他笑了,亲手编起她柔顺的发丝,“还是你要让我帮你编发?我可先声明,我粗手粗脚的,一定会将你弄得很难看,到时候被美丽的郡主给比下去,可别事后又怪我偏心喔!”
她瞪了他一眼,气呼呼地抢过自己的长发,“你本来就偏心,我也不是今天才知道的!”
他忍不住轻拧了她的脸颊一下,笑骂道:“你这家伙真会顺着竿子往上爬,我是跟你说笑的,你倒认真了。”
她也忍不住笑了,拿过梳子粗鲁地梳着头发,“讨厌,不要在这里碍手碍脚啦,到你美丽的郡主那边去吧,省得到时候人家又赏我一个大耳刮子,我可受不了。”到时候把她“打”出原形,看是谁先被吓死。
他笑吟吟地亲吻了她发际,轻嗅着丝丝动人的幽香气息,“我等你。”
她红着脸点点头,心窝儿流过阵阵温暖。
这就是幸福的滋味吗?
如果可以的话,她好想、好想一辈子永远偎在他身边,和他说说笑笑,再也不管人世纷扰……
宁可百年修行不要,宁可无法修炼成仙,她也想捉住这美丽感觉……
怕只怕,有情人、无情天,老天爷不会让她得偿所愿的。
她神色黯然了下来。
还有雷霆劫呢,她注定脱不过的雷霆动,还有她答应姥姥时所立下的毒誓……唉,也管不得那许多了,现在能过得一天是一天吧!
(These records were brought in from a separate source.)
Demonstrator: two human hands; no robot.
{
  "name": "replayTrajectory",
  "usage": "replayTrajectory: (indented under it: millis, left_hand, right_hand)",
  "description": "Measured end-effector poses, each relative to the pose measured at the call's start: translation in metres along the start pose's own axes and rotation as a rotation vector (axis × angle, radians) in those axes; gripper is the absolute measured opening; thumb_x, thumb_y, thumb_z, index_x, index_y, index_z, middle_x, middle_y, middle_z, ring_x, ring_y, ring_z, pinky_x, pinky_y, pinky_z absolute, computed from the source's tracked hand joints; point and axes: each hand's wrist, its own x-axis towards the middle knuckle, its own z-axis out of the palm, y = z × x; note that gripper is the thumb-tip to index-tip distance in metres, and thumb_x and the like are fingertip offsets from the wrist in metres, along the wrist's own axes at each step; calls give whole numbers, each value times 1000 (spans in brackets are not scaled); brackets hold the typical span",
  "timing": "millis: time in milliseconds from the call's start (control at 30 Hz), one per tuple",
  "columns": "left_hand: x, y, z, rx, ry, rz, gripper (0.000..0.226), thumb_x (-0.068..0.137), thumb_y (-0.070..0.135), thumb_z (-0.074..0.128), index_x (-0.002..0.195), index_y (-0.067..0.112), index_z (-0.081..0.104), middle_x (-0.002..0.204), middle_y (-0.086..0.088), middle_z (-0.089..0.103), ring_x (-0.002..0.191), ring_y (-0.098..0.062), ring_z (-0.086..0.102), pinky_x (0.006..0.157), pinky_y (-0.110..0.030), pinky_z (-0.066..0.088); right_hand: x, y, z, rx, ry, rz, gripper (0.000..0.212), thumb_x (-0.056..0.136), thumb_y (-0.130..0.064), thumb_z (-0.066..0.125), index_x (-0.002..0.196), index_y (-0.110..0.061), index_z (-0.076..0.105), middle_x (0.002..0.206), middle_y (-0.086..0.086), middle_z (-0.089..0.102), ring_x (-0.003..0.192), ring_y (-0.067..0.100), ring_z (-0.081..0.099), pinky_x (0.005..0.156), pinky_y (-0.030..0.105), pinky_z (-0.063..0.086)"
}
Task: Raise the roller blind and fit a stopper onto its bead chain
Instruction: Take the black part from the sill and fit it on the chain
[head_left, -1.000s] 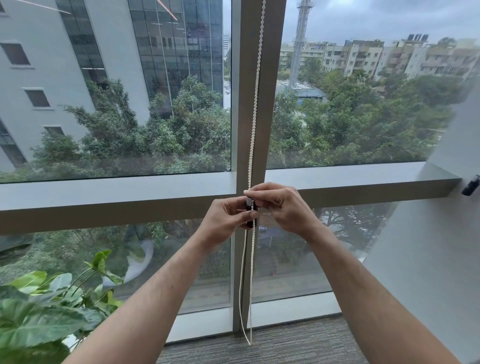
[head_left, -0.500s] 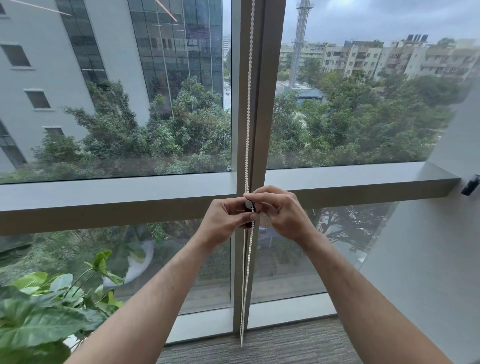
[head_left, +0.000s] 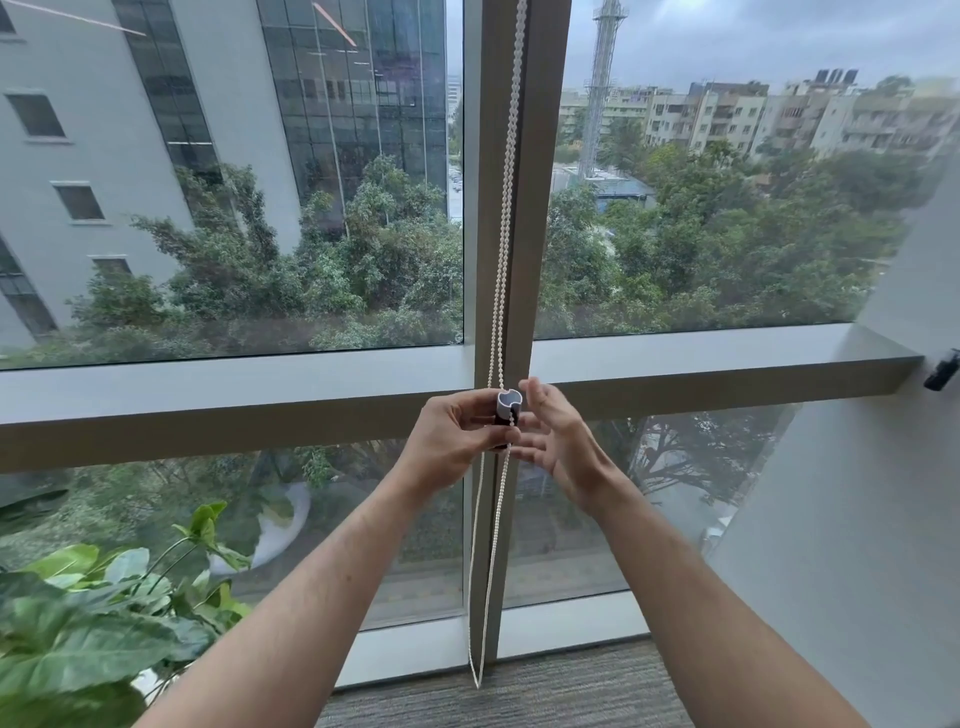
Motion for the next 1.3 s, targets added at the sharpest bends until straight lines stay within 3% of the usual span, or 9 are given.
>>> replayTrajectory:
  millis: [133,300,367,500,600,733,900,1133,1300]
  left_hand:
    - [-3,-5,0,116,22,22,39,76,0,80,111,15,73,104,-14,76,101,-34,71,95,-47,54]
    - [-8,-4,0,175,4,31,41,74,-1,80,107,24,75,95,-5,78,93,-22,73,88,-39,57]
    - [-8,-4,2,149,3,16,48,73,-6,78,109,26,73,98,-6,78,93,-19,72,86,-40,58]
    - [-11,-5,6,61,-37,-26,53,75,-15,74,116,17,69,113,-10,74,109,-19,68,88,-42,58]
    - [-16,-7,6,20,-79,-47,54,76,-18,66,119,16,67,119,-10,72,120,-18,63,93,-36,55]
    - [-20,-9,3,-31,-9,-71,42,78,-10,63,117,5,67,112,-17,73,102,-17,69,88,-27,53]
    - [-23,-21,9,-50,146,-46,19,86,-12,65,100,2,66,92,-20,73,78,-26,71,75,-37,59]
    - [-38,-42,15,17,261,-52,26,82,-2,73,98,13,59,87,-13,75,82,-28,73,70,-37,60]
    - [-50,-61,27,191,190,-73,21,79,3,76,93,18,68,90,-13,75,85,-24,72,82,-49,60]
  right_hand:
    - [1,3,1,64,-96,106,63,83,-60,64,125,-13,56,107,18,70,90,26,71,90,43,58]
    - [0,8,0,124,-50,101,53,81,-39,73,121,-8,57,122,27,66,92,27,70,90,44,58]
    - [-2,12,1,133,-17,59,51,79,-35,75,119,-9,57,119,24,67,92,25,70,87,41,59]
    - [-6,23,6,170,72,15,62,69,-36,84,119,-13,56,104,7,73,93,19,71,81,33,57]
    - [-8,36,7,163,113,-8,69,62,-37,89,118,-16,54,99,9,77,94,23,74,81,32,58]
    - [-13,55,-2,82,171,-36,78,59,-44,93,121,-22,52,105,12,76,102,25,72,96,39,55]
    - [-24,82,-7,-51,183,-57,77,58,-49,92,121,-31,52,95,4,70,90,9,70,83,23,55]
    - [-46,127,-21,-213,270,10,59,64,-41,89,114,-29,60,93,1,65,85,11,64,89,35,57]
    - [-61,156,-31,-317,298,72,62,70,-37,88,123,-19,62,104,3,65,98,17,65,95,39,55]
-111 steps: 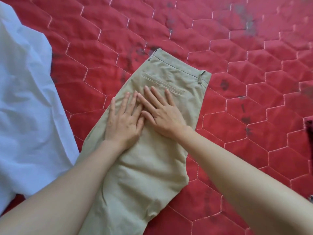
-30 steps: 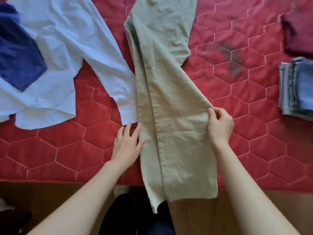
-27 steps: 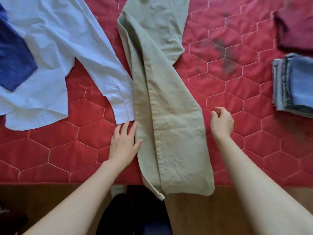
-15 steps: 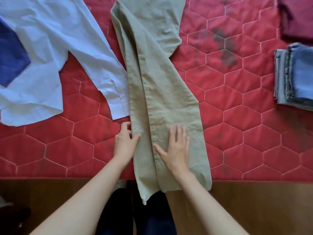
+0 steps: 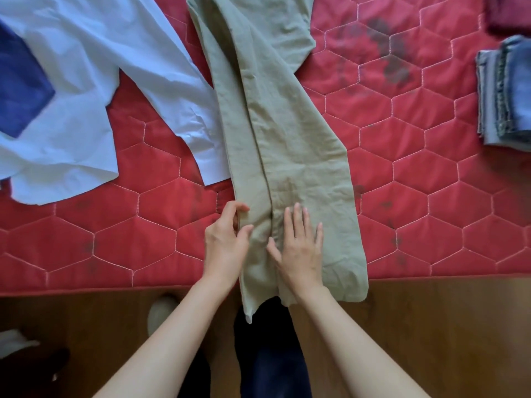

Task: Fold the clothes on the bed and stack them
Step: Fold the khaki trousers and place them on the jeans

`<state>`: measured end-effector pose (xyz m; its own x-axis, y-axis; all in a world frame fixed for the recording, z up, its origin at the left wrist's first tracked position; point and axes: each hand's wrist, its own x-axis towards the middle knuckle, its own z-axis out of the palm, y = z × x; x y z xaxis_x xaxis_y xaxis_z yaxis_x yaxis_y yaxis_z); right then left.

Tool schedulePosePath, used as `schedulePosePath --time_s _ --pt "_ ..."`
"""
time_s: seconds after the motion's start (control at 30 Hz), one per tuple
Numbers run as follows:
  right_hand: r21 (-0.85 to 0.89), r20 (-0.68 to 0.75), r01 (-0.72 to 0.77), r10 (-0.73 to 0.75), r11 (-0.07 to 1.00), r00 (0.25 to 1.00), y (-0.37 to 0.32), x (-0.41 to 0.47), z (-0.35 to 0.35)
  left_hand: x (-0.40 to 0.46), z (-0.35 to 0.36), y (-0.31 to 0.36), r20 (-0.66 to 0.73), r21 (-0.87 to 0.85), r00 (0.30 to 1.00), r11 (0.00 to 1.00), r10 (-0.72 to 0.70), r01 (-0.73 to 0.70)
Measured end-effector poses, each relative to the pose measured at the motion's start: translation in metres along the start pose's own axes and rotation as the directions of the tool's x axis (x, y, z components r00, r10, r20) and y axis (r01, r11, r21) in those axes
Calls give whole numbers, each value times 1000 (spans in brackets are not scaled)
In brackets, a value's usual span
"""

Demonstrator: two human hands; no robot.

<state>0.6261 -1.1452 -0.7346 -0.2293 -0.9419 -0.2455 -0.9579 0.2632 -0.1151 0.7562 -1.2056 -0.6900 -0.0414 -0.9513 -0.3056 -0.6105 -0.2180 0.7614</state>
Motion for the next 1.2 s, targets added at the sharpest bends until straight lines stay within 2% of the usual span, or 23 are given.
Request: schedulePosePath --time_s 0.1,0.2,0.27,0.37,0.43,0.5,0.57,0.67,0.7,0.77,0.8,0.87,0.97,1.03,1.1,1.17,1.2 --pt "96 -91 22 -13 995 996 -6 -7 -5 -13 -28 -10 -16 -45 999 998 -34 33" --pt "153 -192 -51 80 987 978 -21 -12 -19 -14 -60 -34 21 -97 995 990 -100 102" --pt "203 -242 -151 199 967 949 -25 -11 -28 -10 -83 -51 23 -92 994 990 -106 107" --pt "304 -290 -407 491 861 822 -11 -5 -47 -3 -121 -79 17 -87 992 988 -127 128" --pt "314 -336 -503 590 805 734 6 1 -62 4 -147 -99 20 -63 989 987 -147 148" --pt "289 -323 -586 653 757 685 14 8 -75 12 -165 -117 33 -8 985 986 -166 167" --pt "232 -334 -580 624 781 707 1 8 -77 20 -177 -133 64 49 981 983 -182 179" --pt "177 -369 -385 424 906 827 -57 -9 -59 24 -184 -152 123 102 977 982 -173 161" --pt "196 -318 -322 370 926 873 -81 -17 -45 23 -185 -157 144 106 973 980 -180 165" --pt "336 -92 -301 349 893 933 -129 -34 -15 22 -185 -166 183 96 961 977 -207 192" --pt "406 20 -337 361 849 932 -149 -41 -1 21 -186 -170 202 83 955 975 -218 205" --pt "513 120 -430 434 743 893 -179 -51 18 19 -186 -178 229 61 945 973 -232 224" --pt "635 257 -605 608 480 751 -203 -52 23 14 -187 -184 240 53 941 971 -239 233" --pt "666 331 -642 621 380 710 -209 -51 16 11 -192 -180 237 10 946 974 -222 226" --pt "766 254 -534 594 359 764 -214 -58 1 8 -202 -174 207 -94 958 971 -196 219" --pt "871 73 -331 569 364 819 -216 -73 -14 5 -215 -170 150 -206 977 962 -152 181" --pt "879 23 -286 565 382 825 -217 -82 -17 1 -220 -169 130 -227 983 961 -133 160"
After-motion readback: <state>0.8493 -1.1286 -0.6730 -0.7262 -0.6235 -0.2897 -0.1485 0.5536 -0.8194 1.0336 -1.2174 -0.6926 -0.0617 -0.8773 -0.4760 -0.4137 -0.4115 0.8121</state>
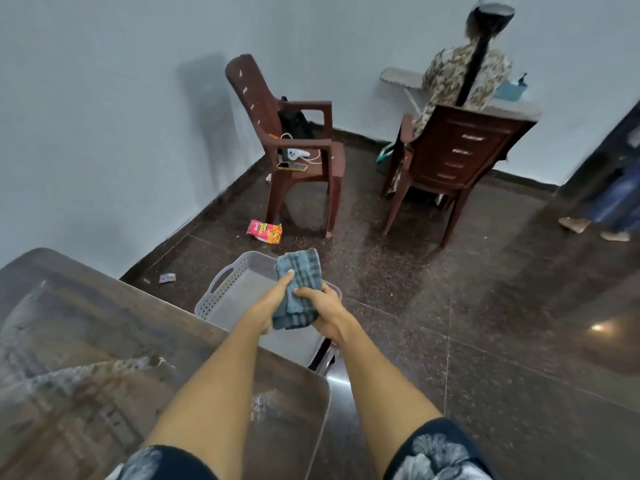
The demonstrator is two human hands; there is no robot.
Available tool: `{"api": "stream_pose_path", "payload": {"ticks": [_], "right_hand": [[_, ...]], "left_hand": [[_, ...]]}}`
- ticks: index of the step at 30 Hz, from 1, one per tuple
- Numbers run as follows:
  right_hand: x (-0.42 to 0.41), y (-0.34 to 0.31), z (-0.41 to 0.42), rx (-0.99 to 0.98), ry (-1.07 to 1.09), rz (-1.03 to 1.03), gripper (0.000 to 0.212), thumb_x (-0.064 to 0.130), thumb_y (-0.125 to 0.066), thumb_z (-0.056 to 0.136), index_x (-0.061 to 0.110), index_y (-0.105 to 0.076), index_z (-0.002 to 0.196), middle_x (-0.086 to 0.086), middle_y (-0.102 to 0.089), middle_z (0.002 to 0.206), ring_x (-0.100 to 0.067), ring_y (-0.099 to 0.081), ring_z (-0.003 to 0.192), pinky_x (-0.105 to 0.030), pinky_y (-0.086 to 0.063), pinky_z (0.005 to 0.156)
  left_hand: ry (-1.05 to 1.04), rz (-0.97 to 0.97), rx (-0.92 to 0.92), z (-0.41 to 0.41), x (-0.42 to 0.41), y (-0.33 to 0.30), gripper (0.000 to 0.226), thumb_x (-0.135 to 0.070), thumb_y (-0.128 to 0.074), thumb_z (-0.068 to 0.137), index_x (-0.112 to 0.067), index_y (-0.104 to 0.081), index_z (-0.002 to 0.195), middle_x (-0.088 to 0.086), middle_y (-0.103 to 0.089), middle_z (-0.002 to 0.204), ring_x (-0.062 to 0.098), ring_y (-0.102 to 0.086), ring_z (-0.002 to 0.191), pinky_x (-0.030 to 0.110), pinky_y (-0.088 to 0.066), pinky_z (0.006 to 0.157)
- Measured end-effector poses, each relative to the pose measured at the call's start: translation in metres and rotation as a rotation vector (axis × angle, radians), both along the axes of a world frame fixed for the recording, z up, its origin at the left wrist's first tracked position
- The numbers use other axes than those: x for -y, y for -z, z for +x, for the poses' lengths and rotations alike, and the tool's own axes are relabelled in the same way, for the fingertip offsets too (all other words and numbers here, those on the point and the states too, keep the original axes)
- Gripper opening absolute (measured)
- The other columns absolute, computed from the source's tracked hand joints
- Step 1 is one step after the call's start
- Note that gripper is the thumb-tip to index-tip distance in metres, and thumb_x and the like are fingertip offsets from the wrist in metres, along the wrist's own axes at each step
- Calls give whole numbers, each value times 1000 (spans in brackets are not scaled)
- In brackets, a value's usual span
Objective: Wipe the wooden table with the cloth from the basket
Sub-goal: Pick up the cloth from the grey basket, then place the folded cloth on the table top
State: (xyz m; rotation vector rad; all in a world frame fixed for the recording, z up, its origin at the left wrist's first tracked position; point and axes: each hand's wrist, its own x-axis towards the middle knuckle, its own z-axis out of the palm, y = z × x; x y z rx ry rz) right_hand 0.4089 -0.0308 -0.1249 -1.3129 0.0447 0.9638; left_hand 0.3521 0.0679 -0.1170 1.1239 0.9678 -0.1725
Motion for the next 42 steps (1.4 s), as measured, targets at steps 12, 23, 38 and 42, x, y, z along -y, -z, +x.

娇狐细细绾好了发,插上一支剔透的碧玉钗,眉不染自翠、唇不点自红,白皙的脸蛋儿、清灵的眼儿,她美得就像枝头初绽的一朵粉桃花笑舞在四月的春风里。
自涛走向她,轻轻将她拥入怀中,胸臆间涨满了怜惜、钟爱、骄傲等种种情绪。
他从不知道自己有一天会这么喜欢一个姑娘,深深为她倾倒。
“我们走吧!”娇狐好怕自己太过依恋这样宁馨温暖的感觉,轻轻地推开了他。
“好。”他轻揽着她柔软的腰肢,一齐走向风藻楼。
苹诗才刚刚梳整完毕,一件由大大小小颗红宝石细细缀成的发饰网住了她的发髻,粉嫩的额前正好垂落了一颗艳红似火的珊瑚珠,晃动出万种风情来。
她真的很美。自涛不得不承认苹诗的美是富贵牡丹般的绝艳风采,她的谈吐气质也是所有男人心目中最理想完美的妻子形象。
两名侍女恭立在苹诗身侧服侍着,呈现出夺人的气势。
“自涛。”苹诗看见他来,翩然起身含笑行礼,“咦,娇湖妹子今儿怎么有空来凤藻楼呢?真是稀客。”
自涛凝视着她,微笑道:“郡主,我带娇湖来给郡主赔罪了,昨儿娇湖不懂礼数冲撞了郡主,她是无心之过,还请郡主高抬贵手、多多海涵。”
“哪里,不过是小小误会,我也骂过我的侍女了,没想到还惊动了你,真是苹诗的不对。”苹诗嘴里噙着笑,眼神却锐利地望向娇狐。
娇狐不甘示弱地瞪了回去,恰巧被自涛瞥见,他不赞成地抿了下唇,对她摇了摇头。
娇狐实在不甘心,想也没想就狠狠地拧了他的大腿。
自涛差点跳起来,瞪向她。
“相公,您怎么了?”娇狐露出可恶的笑容,一点也不同情他。
自涛惊见苹诗奇异地盯着他俩看,只得吞下呼痛声,“呃……没事。郡主,既然是椿小小误会,化解开了也就没事了,希望以后郡主和娇湖能处得来,互相多体谅些。”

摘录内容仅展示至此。